§ YOUR GOAL:
Go to the line with "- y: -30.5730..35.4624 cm" in the material below and copy from there through the line with "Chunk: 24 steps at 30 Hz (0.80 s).", exactly. Pictures are not copied.

§ DATA TO EXAMINE:
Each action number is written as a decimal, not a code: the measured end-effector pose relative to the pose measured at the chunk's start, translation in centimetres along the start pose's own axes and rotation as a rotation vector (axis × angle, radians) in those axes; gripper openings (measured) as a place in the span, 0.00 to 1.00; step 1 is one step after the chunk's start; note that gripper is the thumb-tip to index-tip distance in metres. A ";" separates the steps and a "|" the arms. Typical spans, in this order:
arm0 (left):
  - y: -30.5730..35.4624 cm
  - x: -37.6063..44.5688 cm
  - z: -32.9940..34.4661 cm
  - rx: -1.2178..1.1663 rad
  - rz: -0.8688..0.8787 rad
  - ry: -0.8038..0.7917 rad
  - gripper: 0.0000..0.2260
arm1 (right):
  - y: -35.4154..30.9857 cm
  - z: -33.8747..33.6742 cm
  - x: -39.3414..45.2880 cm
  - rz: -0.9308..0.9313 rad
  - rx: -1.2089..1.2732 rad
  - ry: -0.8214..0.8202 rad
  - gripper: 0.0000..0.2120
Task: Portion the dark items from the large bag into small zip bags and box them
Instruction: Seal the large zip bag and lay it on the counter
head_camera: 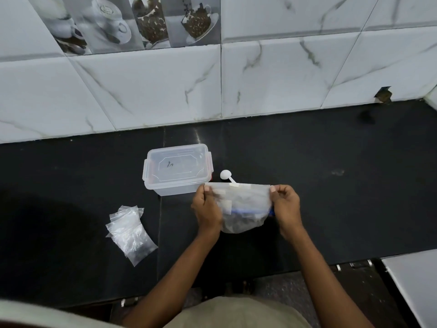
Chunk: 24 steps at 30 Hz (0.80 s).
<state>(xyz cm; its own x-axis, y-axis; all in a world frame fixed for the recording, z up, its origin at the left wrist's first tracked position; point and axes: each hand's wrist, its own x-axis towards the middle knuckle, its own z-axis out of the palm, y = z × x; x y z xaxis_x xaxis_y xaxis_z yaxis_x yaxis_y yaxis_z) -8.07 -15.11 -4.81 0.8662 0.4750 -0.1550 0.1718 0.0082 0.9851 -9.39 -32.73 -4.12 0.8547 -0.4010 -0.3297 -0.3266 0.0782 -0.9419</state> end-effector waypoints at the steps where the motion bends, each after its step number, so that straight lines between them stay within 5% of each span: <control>1: 0.0 0.0 0.0 0.030 0.006 0.031 0.15 | 0.4 0.0 -0.1 -0.019 -0.030 0.009 0.07; 7: 0.8 -0.6 0.3 0.168 0.051 0.205 0.14 | 0.7 0.2 -1.2 -0.133 -0.071 -0.044 0.21; 15: 0.9 -0.8 0.6 0.181 0.068 0.335 0.14 | 0.3 -0.9 -1.8 -0.305 -0.095 -0.051 0.10; 19: 0.8 -0.8 0.9 0.179 0.074 0.342 0.14 | 0.0 -0.7 -2.3 -0.114 -0.007 -0.326 0.09; 24: 0.8 -0.6 0.9 0.208 0.099 0.348 0.14 | -0.5 -0.7 -2.8 0.067 0.094 -0.441 0.08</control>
<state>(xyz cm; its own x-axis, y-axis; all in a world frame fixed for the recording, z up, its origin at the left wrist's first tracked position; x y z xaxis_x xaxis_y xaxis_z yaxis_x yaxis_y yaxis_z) -8.01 -16.11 -4.02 0.6790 0.7341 0.0096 0.2176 -0.2137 0.9524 -11.90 -32.27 -2.65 0.9296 0.0331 -0.3670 -0.3667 0.1817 -0.9124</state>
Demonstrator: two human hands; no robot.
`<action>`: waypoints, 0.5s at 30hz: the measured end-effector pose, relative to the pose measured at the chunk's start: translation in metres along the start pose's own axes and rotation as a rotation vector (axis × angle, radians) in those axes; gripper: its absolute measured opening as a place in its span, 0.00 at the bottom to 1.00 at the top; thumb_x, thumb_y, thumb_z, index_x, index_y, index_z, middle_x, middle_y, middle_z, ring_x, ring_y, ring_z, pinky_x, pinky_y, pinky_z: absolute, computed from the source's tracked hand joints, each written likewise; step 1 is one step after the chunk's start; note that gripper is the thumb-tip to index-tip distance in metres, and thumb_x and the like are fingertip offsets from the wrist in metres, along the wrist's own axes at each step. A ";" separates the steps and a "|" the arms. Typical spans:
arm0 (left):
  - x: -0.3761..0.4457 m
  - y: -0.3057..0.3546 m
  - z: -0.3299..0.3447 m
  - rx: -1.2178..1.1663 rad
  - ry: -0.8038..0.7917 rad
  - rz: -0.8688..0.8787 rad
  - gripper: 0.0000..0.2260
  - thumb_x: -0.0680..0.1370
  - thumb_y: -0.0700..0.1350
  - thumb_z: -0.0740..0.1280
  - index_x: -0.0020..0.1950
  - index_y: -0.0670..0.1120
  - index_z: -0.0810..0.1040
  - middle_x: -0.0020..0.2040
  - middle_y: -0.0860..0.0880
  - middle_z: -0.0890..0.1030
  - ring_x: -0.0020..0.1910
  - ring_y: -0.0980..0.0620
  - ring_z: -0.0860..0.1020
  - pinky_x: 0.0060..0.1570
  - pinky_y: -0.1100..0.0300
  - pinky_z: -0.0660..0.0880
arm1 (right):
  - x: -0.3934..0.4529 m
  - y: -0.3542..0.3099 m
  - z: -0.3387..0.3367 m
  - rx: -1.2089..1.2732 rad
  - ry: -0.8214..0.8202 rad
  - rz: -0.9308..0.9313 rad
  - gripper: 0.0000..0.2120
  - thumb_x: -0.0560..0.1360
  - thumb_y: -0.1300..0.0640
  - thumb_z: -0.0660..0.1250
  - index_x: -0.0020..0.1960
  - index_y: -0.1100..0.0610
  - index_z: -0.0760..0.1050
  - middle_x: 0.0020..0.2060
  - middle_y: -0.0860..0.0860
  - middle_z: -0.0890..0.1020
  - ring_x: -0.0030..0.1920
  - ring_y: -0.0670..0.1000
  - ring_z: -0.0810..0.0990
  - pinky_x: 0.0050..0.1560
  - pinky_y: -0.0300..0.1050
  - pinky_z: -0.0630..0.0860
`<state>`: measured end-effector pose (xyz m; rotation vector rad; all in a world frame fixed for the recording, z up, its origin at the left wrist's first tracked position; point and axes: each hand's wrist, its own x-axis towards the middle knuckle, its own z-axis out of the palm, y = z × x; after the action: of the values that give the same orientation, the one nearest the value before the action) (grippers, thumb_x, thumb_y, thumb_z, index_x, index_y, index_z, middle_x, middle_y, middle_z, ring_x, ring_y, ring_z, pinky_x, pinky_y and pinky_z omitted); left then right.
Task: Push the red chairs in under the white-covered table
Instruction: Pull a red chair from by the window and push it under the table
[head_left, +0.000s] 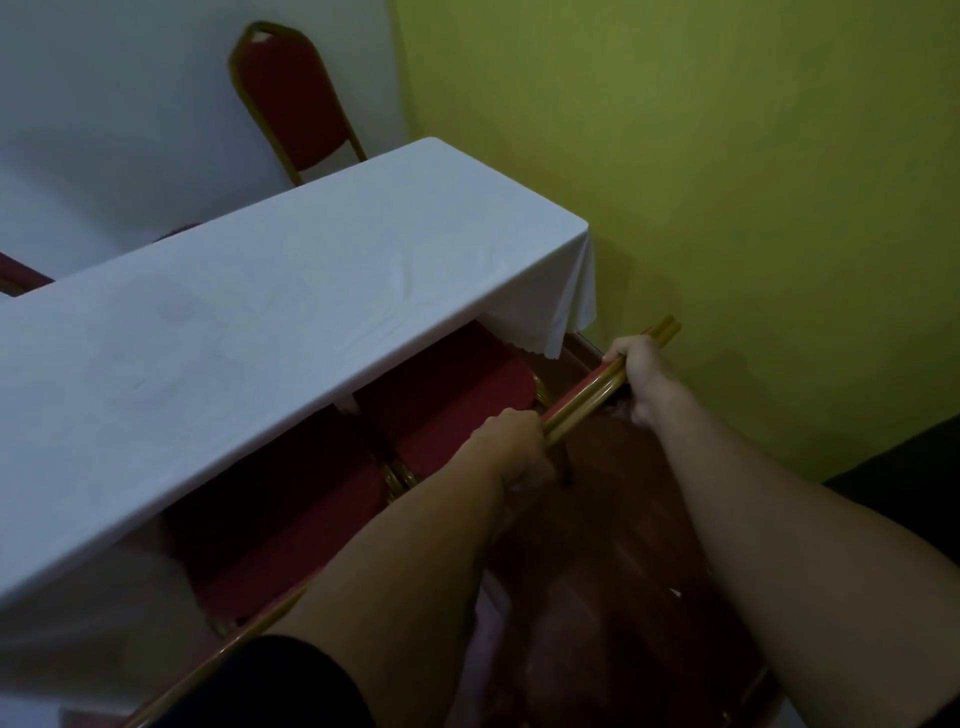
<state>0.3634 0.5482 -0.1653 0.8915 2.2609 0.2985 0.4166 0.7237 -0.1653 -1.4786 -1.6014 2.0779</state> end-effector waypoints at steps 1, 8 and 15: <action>0.003 -0.001 0.000 -0.012 0.004 -0.009 0.13 0.72 0.42 0.70 0.55 0.48 0.74 0.45 0.49 0.74 0.40 0.50 0.76 0.34 0.58 0.74 | 0.002 0.000 0.004 0.012 0.027 -0.014 0.05 0.66 0.57 0.64 0.40 0.58 0.72 0.32 0.54 0.78 0.32 0.55 0.80 0.25 0.44 0.78; 0.006 -0.028 -0.014 0.003 0.112 -0.053 0.09 0.73 0.44 0.69 0.52 0.50 0.75 0.46 0.49 0.76 0.42 0.49 0.78 0.41 0.55 0.78 | -0.010 0.011 0.049 0.082 0.136 -0.086 0.22 0.74 0.45 0.67 0.60 0.60 0.74 0.47 0.57 0.83 0.41 0.55 0.83 0.27 0.45 0.78; -0.046 -0.068 0.000 0.032 0.102 -0.060 0.08 0.75 0.48 0.65 0.54 0.51 0.77 0.46 0.49 0.79 0.41 0.50 0.80 0.42 0.53 0.81 | -0.042 0.058 0.074 0.045 -0.095 0.065 0.20 0.76 0.48 0.69 0.63 0.59 0.74 0.53 0.59 0.82 0.48 0.59 0.83 0.32 0.54 0.84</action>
<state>0.3532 0.4671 -0.1712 0.8400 2.3876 0.2867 0.4080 0.6244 -0.1891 -1.4561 -1.5479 2.2361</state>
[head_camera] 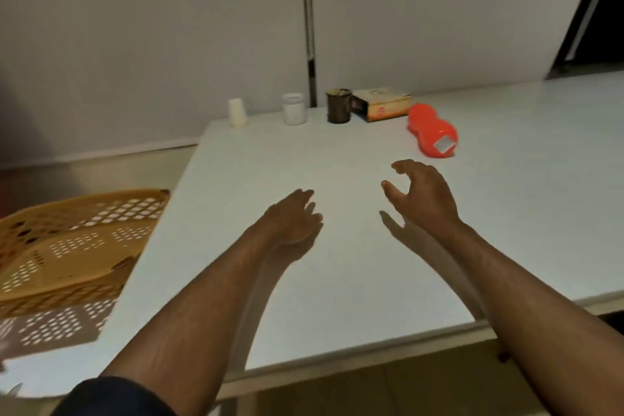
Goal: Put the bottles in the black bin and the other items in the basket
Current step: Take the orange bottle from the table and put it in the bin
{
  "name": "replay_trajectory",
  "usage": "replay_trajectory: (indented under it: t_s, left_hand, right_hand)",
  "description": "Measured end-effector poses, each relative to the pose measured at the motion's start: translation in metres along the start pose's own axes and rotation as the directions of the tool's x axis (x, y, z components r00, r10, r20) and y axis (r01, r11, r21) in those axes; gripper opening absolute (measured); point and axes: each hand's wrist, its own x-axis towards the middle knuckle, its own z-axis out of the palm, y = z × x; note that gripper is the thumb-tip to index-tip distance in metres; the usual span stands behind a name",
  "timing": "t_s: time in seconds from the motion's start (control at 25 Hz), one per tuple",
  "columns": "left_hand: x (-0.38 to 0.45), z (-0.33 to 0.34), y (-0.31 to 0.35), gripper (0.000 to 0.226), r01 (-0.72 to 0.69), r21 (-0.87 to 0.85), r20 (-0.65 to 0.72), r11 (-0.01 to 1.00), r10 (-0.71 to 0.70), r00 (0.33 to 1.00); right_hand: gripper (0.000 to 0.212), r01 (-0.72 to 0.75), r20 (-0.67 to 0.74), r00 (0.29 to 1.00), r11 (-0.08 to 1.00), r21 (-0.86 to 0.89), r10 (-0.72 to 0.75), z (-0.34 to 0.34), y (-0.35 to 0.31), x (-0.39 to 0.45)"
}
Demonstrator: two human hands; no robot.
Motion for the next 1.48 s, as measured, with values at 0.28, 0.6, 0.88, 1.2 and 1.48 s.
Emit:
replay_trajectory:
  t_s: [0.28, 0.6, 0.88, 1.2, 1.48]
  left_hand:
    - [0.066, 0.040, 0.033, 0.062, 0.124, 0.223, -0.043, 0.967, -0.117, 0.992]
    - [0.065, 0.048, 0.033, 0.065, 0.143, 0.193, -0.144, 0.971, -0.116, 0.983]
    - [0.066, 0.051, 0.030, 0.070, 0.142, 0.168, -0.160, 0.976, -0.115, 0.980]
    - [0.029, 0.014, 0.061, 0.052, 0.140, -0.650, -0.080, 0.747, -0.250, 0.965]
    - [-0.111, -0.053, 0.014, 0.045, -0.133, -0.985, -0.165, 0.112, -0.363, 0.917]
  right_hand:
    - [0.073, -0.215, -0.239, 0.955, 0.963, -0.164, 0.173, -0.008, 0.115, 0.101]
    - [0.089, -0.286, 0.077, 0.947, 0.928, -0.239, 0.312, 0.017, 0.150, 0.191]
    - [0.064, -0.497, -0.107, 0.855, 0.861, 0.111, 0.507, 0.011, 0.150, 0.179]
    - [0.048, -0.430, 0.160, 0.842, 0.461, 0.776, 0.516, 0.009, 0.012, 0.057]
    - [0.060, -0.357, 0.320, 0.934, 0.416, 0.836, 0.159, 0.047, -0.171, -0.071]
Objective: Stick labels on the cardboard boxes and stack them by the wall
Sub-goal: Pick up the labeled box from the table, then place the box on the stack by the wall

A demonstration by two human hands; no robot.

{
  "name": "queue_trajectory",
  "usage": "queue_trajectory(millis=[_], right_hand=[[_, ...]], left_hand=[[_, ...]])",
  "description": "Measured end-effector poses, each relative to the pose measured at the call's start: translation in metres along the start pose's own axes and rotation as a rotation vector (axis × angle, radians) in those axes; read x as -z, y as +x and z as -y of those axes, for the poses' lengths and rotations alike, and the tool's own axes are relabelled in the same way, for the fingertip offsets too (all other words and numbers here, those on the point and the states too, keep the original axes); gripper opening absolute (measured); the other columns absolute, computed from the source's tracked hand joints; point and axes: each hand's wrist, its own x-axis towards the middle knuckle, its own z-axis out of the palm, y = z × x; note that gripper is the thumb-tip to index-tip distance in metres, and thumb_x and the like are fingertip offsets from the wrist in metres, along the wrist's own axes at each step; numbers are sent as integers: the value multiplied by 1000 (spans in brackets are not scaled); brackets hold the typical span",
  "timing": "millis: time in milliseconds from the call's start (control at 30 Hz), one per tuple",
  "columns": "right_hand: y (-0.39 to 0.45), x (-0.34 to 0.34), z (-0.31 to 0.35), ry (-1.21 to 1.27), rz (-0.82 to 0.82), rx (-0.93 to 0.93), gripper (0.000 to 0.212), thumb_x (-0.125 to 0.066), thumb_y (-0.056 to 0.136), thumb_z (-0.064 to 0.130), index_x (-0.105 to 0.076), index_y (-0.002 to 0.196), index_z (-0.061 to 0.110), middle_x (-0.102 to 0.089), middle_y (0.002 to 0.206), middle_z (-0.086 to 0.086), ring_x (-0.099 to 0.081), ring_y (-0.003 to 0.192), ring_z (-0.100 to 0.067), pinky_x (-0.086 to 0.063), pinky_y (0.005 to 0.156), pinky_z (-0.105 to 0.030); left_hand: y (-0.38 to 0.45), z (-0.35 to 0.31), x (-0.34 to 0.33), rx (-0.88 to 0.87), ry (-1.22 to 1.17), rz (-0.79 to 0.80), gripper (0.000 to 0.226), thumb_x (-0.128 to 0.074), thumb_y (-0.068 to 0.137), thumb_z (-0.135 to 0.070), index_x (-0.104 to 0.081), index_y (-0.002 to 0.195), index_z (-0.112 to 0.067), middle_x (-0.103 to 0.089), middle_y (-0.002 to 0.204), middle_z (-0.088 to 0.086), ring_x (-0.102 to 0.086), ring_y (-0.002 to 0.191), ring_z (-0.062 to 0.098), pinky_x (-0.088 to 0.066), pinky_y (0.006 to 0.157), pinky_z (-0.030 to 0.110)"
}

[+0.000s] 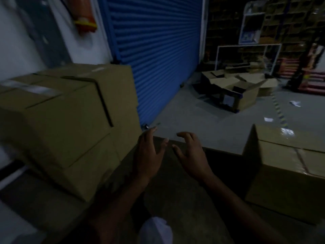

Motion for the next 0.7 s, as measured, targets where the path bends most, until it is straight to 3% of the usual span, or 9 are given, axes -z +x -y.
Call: queue_trajectory(millis=[67,200,367,433,533,700], right_hand=[[12,-25,33,-9,14,54,44,-62,93,35,-50,133,21,-47,136,3,-45,124,-9,-42,98,-26],[41,-73,102,24,24,120,45,-61,93,35,-49,134,19,-49,136,1,-46,123,-9,-41,97,-24],[76,-129,182,105,-23,173,46,-59,94,40,-49,133,20,-50,134,0,-46,123,-10,-37,97,-23],[89,-150,207,119,-47,210,46,-59,94,41,-49,133,20,-50,133,1,-48,120,-9,-42,98,-27],[107,-178,245,168,-67,233,46,-59,94,40,-51,133,17,-51,132,1,-49,116,-8,-46,95,-29],[132,-223,296,188,-60,317,34,-58,95,38,-58,125,23,-55,127,6,-47,119,-11,-40,96,-25]], left_hand=[[10,21,37,-6,7,-63,71,-38,93,-66,-44,145,-19,-51,145,1,-47,131,15,-42,102,28],[32,61,111,-24,-8,-172,69,-38,94,-68,-44,144,-22,-50,141,-3,-47,126,9,-38,93,19],[59,107,191,-115,-19,-286,57,-44,97,-60,-45,140,-24,-49,141,-2,-47,129,10,-40,100,22],[68,119,214,-152,-29,-319,55,-45,98,-58,-46,140,-22,-50,141,-2,-46,130,8,-34,102,15],[81,140,244,-191,-68,-349,57,-45,98,-58,-49,138,-18,-52,140,-1,-46,131,10,-36,105,18],[102,184,285,-133,-92,-439,53,-48,97,-52,-49,137,-18,-51,141,0,-47,130,9,-33,103,11]])
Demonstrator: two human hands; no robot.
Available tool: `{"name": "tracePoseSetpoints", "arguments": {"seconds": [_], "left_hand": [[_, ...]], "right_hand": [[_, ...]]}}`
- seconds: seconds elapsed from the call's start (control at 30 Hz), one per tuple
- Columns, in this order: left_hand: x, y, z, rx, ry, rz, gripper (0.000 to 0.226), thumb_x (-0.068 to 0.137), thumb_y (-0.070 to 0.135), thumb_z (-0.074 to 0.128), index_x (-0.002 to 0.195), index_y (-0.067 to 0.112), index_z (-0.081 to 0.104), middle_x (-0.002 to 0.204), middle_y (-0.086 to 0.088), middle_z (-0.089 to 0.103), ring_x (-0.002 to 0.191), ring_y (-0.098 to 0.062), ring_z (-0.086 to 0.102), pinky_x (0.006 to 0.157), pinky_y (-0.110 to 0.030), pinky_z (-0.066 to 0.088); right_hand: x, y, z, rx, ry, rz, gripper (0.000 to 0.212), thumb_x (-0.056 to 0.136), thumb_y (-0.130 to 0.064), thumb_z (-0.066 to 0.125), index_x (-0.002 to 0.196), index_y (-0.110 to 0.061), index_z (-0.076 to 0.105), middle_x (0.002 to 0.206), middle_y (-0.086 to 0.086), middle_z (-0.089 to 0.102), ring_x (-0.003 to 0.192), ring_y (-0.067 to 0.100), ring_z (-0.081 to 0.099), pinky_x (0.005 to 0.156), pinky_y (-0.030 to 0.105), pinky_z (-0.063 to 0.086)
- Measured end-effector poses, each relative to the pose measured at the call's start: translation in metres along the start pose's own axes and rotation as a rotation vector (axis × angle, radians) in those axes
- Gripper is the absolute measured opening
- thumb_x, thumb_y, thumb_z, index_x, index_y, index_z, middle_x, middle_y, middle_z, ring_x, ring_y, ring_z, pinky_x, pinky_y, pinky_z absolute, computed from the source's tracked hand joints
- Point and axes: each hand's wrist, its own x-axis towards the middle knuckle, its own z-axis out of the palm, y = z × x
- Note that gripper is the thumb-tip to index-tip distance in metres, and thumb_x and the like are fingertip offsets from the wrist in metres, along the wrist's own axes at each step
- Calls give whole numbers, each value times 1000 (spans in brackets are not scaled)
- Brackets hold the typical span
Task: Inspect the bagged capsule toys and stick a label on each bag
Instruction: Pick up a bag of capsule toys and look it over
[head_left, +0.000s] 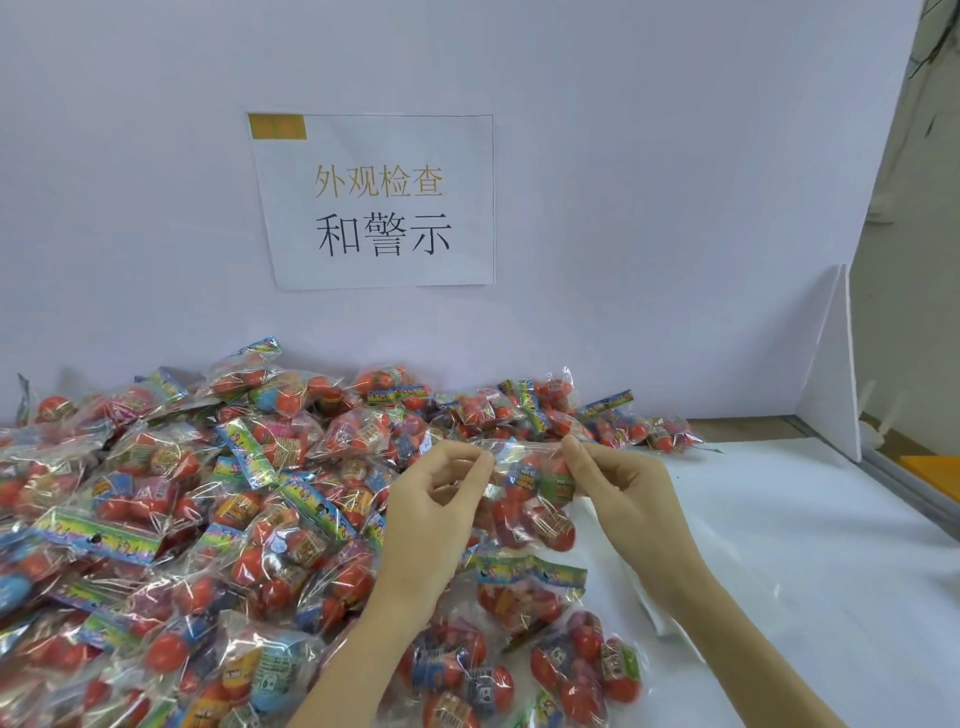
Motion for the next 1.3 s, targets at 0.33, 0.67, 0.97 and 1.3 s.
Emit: {"name": "tracePoseSetpoints", "arguments": {"seconds": [0.33,0.67,0.97,1.3], "left_hand": [[1,3,-1,-111,-92,-114,22,77,49,77,85,29,82,83,0,78,77,-9,70,72,-15,53],[7,-5,-8,-318,81,-323,15,99,15,69,89,6,75,90,-7,75,81,-17,72,83,-39,61],[0,2,-1,-204,-102,-276,33,90,48,69,93,17,81,99,-6,77,100,-21,71,97,-41,48],[2,10,-9,-368,-130,-326,35,80,43,76,104,20,84,110,0,79,90,-16,67,78,-29,56]], "right_hand": [[0,3,3,20,-83,88,42,96,-55,59,91,-22,84,90,7,80,91,30,74,93,44,59],[0,4,-2,103,-251,204,26,92,-49,69,109,-31,79,103,6,79,97,23,75,86,33,62],[2,9,-10,18,-356,234,23,91,-53,69,106,-38,79,106,-9,79,102,13,73,92,20,53],[0,10,-3,27,-152,124,61,99,-58,55,116,-2,73,116,50,54,105,67,50,102,75,30]]}}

§ RESPONSE AREA:
  - y: -30.5730..35.4624 cm
  - x: -37.6063..44.5688 cm
  - z: -32.9940..34.4661 cm
  - rx: -1.2178..1.1663 rad
  - rz: -0.8688..0.8787 rad
  - ry: -0.8038..0.7917 rad
  - gripper: 0.0000..0.2260
arm1 (right):
  - y: -35.4154..30.9857 cm
  - z: -33.8747..33.6742 cm
  - x: -39.3414..45.2880 cm
  - rz: -0.9308..0.9313 rad
  - rx: -1.2089..1.2732 rad
  - ry: -0.8214..0.8202 rad
  - gripper: 0.0000..0.2120
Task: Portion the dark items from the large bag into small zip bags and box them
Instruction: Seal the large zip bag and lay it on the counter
head_camera: 
Chunk: 24 steps at 30 Hz (0.80 s).

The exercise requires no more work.